**Task item**
In this exercise, retype exactly the lines from the start of the entries through the line bearing "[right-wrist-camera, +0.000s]", leaving every picture out.
BEGIN
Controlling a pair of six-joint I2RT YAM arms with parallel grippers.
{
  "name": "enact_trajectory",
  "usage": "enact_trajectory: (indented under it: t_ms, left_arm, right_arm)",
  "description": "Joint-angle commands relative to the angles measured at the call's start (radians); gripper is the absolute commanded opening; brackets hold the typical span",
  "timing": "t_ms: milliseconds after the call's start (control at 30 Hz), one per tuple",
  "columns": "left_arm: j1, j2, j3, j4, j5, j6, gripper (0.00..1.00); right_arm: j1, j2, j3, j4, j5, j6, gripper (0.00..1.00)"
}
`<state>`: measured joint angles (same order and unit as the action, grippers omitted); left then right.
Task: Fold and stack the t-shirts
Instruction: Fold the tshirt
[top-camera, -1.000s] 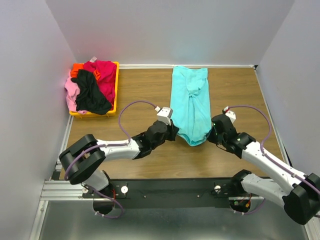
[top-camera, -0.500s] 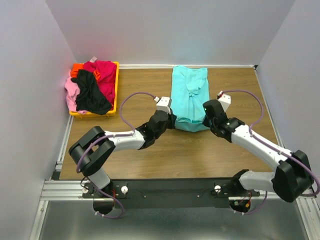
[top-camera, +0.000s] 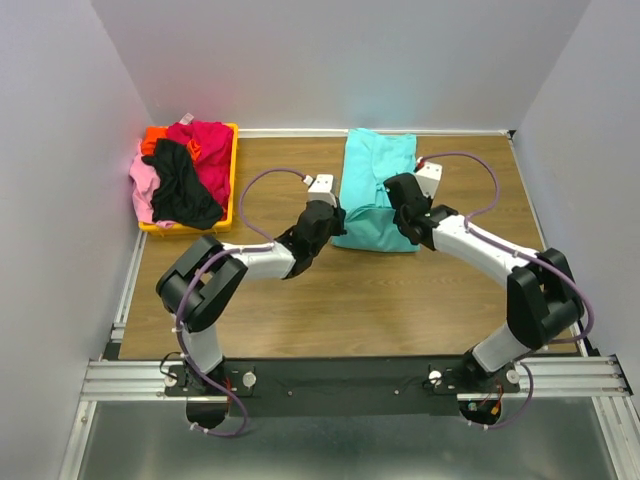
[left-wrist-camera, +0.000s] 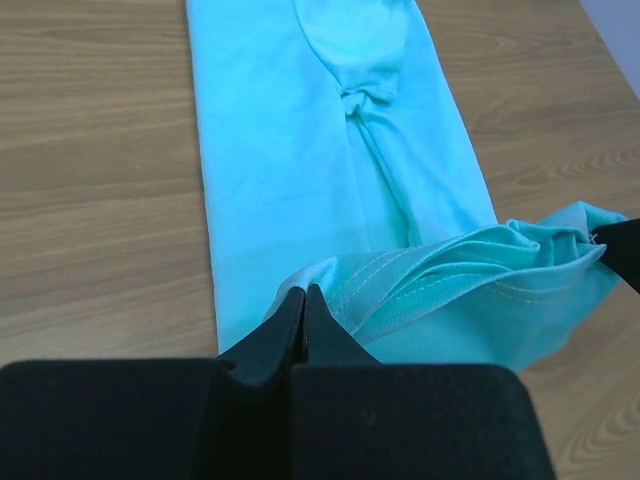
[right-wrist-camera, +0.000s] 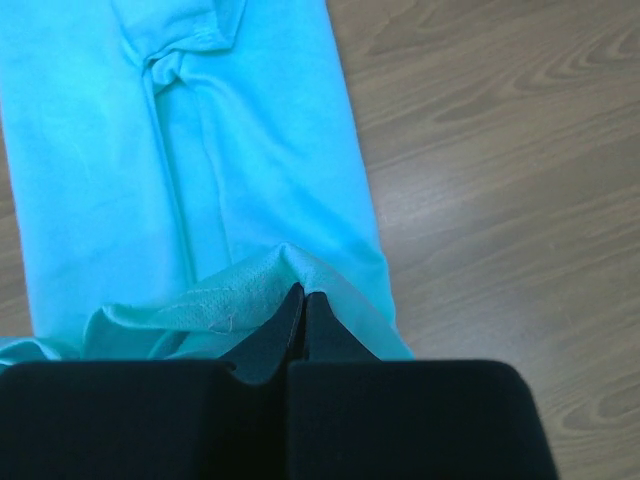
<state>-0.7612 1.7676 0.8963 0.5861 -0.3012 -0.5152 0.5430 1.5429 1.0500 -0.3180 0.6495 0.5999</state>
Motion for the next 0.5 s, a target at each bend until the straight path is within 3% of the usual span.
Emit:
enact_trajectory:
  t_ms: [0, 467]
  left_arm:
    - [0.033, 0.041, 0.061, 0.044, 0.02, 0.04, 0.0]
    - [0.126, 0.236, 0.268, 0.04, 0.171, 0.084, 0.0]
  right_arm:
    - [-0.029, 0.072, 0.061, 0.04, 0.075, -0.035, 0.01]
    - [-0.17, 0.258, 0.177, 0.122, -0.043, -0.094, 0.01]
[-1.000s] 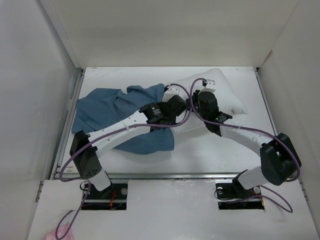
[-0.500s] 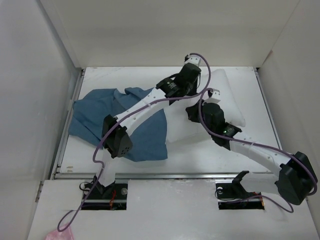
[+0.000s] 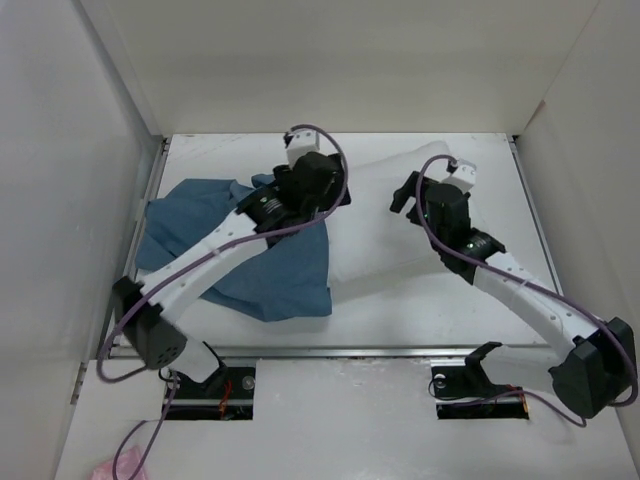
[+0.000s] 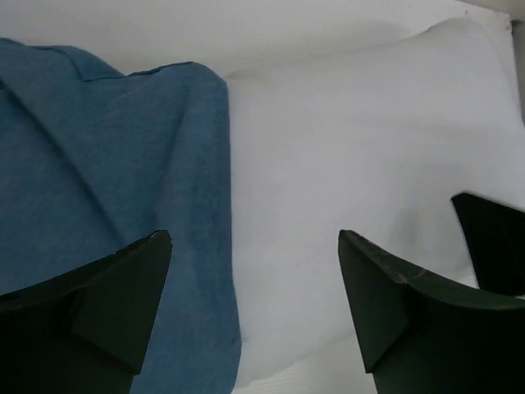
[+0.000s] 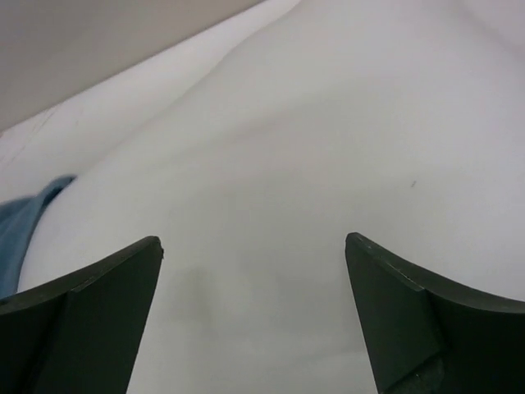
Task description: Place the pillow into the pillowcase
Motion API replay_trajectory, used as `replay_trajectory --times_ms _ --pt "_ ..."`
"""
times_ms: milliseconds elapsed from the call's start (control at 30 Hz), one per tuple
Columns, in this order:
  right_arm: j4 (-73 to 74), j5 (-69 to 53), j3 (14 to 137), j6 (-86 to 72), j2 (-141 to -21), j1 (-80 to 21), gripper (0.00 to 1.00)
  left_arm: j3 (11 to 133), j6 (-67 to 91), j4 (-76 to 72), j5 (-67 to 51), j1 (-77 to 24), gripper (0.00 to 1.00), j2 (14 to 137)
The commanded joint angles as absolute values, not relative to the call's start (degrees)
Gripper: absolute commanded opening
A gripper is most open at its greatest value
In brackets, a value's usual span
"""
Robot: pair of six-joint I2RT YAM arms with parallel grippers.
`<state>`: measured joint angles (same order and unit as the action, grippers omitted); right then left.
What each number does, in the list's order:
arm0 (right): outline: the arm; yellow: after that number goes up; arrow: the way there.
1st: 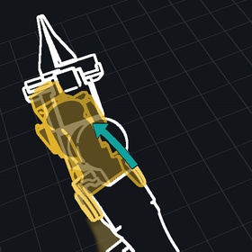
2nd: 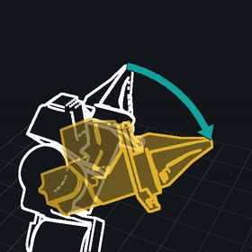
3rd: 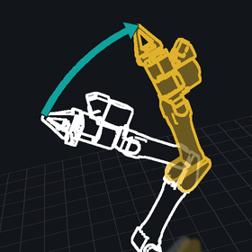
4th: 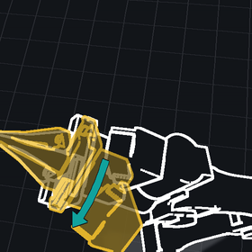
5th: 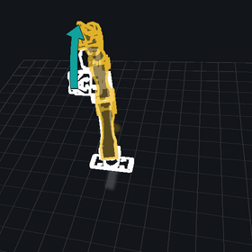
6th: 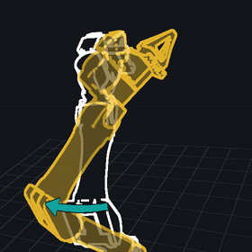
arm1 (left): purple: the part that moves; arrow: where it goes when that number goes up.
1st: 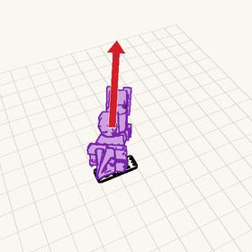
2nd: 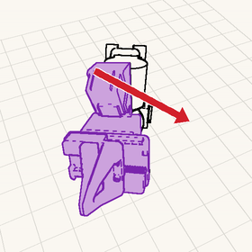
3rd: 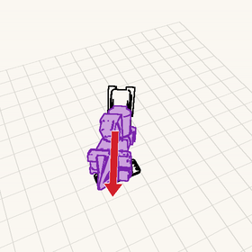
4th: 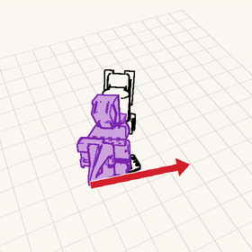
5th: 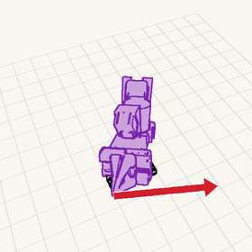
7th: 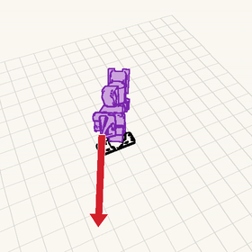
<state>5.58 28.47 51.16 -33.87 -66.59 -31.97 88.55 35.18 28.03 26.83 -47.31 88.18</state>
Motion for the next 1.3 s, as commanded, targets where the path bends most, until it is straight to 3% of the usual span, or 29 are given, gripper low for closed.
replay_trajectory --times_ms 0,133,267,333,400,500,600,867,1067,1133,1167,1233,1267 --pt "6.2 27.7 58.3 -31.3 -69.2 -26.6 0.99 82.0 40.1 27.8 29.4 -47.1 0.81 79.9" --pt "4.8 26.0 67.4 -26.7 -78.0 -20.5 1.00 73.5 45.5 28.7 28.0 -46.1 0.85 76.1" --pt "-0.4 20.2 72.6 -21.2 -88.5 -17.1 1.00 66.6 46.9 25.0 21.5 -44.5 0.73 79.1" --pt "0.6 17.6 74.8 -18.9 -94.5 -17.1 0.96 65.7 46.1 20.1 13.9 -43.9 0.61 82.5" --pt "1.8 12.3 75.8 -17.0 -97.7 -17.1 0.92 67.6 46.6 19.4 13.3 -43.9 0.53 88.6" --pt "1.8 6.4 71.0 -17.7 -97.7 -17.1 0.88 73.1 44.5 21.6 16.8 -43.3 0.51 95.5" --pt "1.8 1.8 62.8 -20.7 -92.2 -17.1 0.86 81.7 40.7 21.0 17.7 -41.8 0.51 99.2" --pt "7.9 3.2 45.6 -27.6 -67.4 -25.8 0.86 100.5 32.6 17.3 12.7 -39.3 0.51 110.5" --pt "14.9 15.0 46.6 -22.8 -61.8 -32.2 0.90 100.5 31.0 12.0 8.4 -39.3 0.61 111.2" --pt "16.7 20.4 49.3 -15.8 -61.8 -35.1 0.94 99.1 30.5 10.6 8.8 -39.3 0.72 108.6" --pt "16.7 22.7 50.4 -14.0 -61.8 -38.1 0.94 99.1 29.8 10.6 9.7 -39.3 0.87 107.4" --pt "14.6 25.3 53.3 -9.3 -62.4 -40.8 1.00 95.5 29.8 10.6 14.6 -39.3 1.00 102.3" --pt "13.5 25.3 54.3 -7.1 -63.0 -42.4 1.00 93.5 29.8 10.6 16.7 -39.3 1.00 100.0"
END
**Finished exercise**
Controlling a pair of six-joint I2RT YAM arms with parallel grippers.
{
  "name": "enact_trajectory",
  "usage": "enact_trajectory: (indented under it: t_ms, left_arm, right_arm)",
  "description": "Joint-angle commands relative to the angles measured at the call's start (radians); gripper is the absolute commanded opening; brackets hold the typical span",
  "timing": "t_ms: milliseconds after the call's start (control at 30 Hz), one per tuple",
  "columns": "left_arm: j1, j2, j3, j4, j5, j6, gripper (0.00..1.00); right_arm: j1, j2, j3, j4, j5, j6, gripper (0.00..1.00)"
}
`<state>`: measured joint angles (same order and unit as the action, grippers omitted); left then right.
Task: Fold and stack the t-shirts
Instruction: Fold the tshirt
[top-camera, -1.000s] 
[top-camera, -0.500s] 
[top-camera, +0.000s] 
[left-wrist-camera, +0.000s] 
[right-wrist-camera, +0.000s] 

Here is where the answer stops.